##### Input data #####

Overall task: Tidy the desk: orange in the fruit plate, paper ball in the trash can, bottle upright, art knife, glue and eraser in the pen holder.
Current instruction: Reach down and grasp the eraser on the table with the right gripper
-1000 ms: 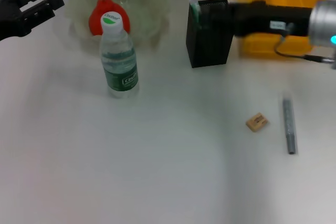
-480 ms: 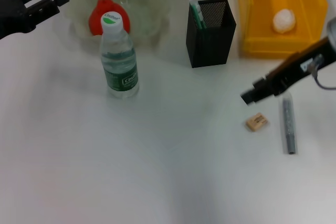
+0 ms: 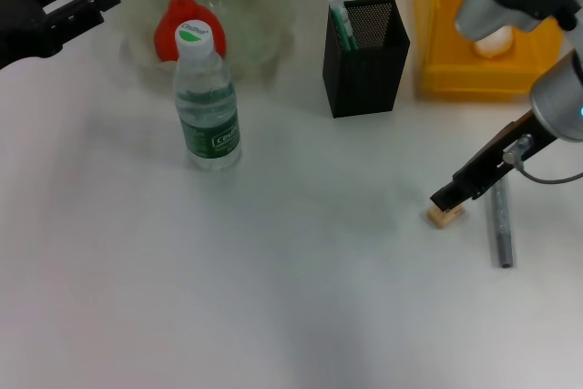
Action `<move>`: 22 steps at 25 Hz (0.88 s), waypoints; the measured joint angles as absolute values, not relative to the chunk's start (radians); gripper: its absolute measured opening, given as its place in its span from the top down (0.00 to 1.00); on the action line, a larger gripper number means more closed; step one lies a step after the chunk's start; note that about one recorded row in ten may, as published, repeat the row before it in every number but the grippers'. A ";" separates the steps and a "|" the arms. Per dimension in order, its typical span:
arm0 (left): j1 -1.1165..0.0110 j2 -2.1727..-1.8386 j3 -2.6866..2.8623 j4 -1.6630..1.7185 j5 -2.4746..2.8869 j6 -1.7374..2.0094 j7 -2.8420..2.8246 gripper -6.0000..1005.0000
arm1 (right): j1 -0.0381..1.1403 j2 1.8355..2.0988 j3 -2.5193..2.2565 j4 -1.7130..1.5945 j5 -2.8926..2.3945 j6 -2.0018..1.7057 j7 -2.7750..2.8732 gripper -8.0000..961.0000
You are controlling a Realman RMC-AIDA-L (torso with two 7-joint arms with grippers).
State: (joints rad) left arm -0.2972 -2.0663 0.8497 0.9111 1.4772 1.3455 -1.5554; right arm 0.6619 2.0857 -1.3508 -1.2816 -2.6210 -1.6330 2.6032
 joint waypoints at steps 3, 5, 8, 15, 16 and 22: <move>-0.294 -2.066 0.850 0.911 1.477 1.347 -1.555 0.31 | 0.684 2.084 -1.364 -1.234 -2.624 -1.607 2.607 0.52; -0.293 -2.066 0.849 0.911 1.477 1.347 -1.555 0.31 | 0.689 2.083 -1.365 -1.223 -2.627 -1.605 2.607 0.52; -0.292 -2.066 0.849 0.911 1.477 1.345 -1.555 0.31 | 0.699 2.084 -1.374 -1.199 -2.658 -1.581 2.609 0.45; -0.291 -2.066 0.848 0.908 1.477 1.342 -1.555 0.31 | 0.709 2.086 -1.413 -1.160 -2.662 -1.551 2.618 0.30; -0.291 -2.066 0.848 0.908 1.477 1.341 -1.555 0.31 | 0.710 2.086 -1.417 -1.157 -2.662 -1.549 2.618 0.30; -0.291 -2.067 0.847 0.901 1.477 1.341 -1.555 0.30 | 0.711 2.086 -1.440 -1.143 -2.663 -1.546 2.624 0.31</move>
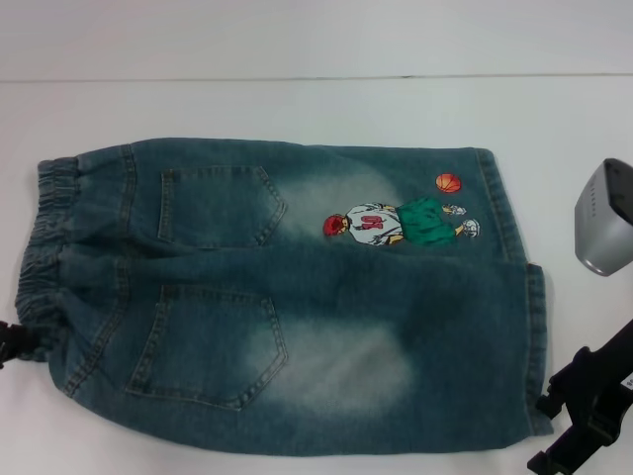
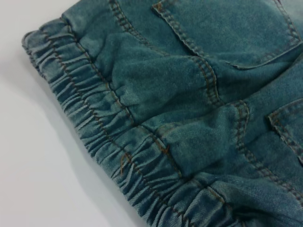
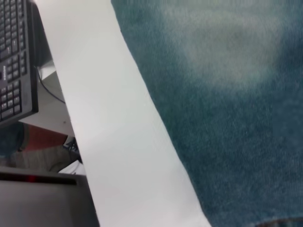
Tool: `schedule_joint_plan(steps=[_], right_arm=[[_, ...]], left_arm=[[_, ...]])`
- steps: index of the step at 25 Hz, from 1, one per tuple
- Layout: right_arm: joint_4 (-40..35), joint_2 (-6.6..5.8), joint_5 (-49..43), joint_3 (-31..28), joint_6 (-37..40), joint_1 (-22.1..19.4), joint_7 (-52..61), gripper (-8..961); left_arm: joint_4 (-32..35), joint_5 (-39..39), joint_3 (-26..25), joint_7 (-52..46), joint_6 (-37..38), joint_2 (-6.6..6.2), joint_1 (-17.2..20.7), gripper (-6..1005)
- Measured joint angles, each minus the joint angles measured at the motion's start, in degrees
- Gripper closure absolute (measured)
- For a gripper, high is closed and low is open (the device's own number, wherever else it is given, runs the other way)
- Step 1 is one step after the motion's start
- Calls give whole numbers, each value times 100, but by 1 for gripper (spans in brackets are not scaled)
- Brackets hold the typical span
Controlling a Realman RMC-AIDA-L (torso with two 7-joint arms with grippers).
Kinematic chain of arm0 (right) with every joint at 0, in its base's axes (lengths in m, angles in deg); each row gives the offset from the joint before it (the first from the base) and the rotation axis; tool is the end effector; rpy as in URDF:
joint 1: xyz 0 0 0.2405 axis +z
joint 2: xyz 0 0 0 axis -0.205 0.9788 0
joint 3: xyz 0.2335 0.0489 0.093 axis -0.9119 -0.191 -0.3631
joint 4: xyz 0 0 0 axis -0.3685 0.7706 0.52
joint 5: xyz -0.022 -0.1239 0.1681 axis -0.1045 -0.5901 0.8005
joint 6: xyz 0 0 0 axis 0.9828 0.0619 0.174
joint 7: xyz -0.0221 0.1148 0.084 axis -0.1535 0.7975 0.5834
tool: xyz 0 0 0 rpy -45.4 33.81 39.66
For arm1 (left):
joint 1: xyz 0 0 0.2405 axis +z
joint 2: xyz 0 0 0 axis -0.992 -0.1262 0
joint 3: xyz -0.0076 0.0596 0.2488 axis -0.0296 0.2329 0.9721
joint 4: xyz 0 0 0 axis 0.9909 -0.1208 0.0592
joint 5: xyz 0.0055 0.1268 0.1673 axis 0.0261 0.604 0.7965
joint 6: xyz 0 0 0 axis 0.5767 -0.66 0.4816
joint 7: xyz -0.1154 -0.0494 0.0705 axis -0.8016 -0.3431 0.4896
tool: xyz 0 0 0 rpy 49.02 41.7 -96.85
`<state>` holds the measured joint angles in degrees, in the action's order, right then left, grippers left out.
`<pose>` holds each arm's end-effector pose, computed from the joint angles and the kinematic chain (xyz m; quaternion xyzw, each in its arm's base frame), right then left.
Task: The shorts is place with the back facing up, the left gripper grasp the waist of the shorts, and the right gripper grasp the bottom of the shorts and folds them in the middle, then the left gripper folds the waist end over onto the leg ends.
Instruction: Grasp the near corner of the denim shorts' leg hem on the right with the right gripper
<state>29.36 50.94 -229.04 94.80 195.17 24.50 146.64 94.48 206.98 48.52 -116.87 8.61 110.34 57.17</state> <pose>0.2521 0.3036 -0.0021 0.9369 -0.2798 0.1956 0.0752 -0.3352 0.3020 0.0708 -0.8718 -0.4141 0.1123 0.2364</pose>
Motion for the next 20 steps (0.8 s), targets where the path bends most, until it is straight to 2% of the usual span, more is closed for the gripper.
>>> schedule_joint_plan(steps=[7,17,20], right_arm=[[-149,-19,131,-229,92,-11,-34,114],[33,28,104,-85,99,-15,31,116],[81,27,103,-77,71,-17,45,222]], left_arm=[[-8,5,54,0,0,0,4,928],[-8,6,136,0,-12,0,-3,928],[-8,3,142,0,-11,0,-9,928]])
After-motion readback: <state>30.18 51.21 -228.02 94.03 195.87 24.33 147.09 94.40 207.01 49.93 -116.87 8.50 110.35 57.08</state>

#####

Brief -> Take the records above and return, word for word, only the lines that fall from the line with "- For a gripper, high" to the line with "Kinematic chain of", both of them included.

Result for this task ->
- For a gripper, high is closed and low is open (the device's own number, wherever else it is given, runs the other way)
- Step 1 is one step after the motion's start
- Calls give whole numbers, each value times 100, but by 1 for gripper (spans in brackets are not scaled)
- Brackets hold the typical span
Controlling a Realman RMC-AIDA-L (torso with two 7-joint arms with grippers).
Kinematic chain of arm0 (right) with every joint at 0, in its base's axes (lengths in m, angles in deg); each row gives the offset from the joint before it (the first from the base) and the rotation axis; tool is the end effector; rpy as in URDF:

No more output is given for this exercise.